A partir de que se hizo público que en Imbabura se encuentra una de las minas más grandes en plata, oro y cobre, la minera ilegal se ha asentado en la zona, trayendo consigo grupos armados, explotación laboral y sexual, entre otros males propios de esta práctica. Sin duda, la situación actual en la parroquia de Buenos Aires y la temática de la minería ilegal se han tomado las primeras planas de los medios, y este tema es hoy por hoy una prioridad del Estado. El pasado 1 de Julio, el Presidente Lenin Moreno declaraba en estado de excepción a la parroquia de Buenos Aires. En su afán de atacar el problema de raíz, el Gobierno dispuso a aproximadamente 3000 uniformados – entre policías, militares y fiscales- en la zona. Las autoridades se han dedicado a desalojar a los asentamientos y minas que vienen funcionando desde el 2017, dejando en la calle y la incertidumbre a miles de familias.

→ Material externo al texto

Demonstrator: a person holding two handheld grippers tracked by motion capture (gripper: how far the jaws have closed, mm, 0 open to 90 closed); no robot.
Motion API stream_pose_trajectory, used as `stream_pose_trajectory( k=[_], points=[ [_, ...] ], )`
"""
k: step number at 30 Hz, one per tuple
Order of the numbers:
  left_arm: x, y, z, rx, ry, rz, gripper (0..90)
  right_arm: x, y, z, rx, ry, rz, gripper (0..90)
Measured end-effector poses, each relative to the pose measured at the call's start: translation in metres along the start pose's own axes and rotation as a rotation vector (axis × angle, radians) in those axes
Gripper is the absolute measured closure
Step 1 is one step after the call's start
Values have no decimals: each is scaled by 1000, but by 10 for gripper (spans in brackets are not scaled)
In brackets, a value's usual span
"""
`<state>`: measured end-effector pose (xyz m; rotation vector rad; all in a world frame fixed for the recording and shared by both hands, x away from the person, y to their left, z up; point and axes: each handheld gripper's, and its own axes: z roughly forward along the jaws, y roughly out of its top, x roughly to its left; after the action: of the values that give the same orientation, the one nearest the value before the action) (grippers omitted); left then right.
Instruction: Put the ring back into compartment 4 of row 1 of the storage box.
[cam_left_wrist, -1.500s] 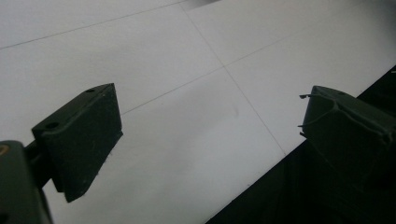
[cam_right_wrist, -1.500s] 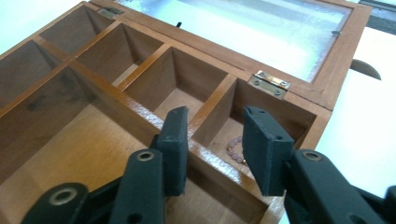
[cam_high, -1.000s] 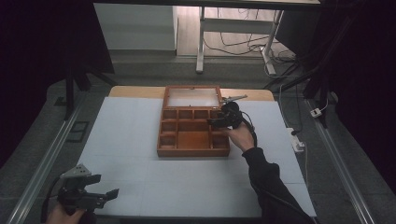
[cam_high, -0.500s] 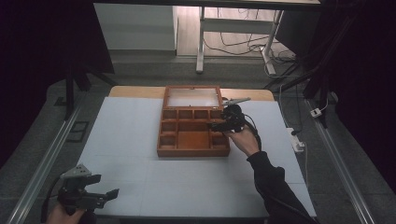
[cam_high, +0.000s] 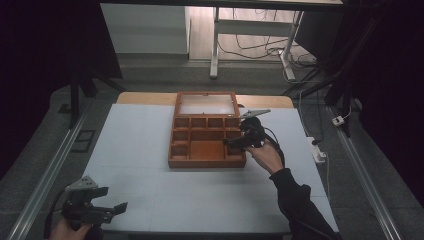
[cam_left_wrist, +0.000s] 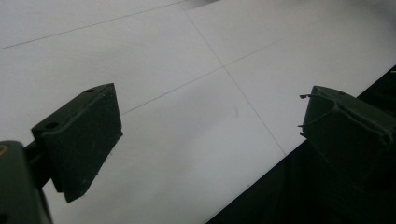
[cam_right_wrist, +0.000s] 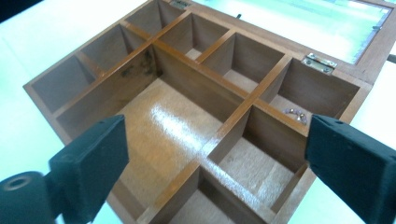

“Donde hay minerales, habrá minería”, mencionaba ya el Vicepresidente Otto Sonnenholzner el pasado 5 de junio, y Buenos Aires no es la excepción. En el discurso en contra de la minera ilegal, el Estado se proclama como el salvador de la naturaleza y sus riquezas, como impulsor de seguridad ciudadana y del orden social, y como defensor de la soberanía ecuatoriana, pero todo en afán de legitimar la megaminería, esa minería a gran escala que promete desarrollo para el país, cosa que nunca ha sido. Sin duda, en Buenos Aires la minería ilegal ha conllevado a devastadoras repercusiones ambientales y sociales, pero el verdadero problema no son los asentamientos y la minería a pequeña escala. Mediante la constante difamación y el ataque mediático contra la minería ilegal, el gobierno busca legitimar las 275 concesiones mineras hasta ahora otorgadas a multinacionales extranjeras, justificando esta decisión bajo el lema del desarrollo, del progreso, de la abundancia. Simultáneamente, se pretende disfrazar a dichas empresas y sus acciones como inofensivas a la naturaleza y presentarlas más bien como generadoras de capital, de beneficios, de un futuro económico exitoso y prospero.
Mientras tanto, la incursión de mineras extranjeras en la esfera política y social al igual que en el territorio ha ocasionado los ya tradicionales males de esta práctica. La violencia es legitimada por el Estado, el cual permite el saqueo de recursos, la contaminación atroz de la tierra y sus fuentes de vida, mismo Estado que impone, defiende y legitíma con violencia las exigencias de multinacionales extranjeras, subastándolo en bandeja de oro. A nivel nacional existen cuatro proyectos mineros de gran escala, algunos operando y otros en proceso. Cascabel y Llurimagua en Imbabura, Fruta del Norte y Mirador en Zamora Chinchipe, que se presentan como lugares determinados para la explotación minera, para sembrar miseria en la tierra y en comunidades que resisten frente a la arremetida minera. Con una concesión en Rio Blanco y Loma Larga en Azuay, y sumando la futura explotación de anteriores proyectos, la meta del Gobierno es recaudar un ingreso de 1.800 millones de dólares solo en el año 2021.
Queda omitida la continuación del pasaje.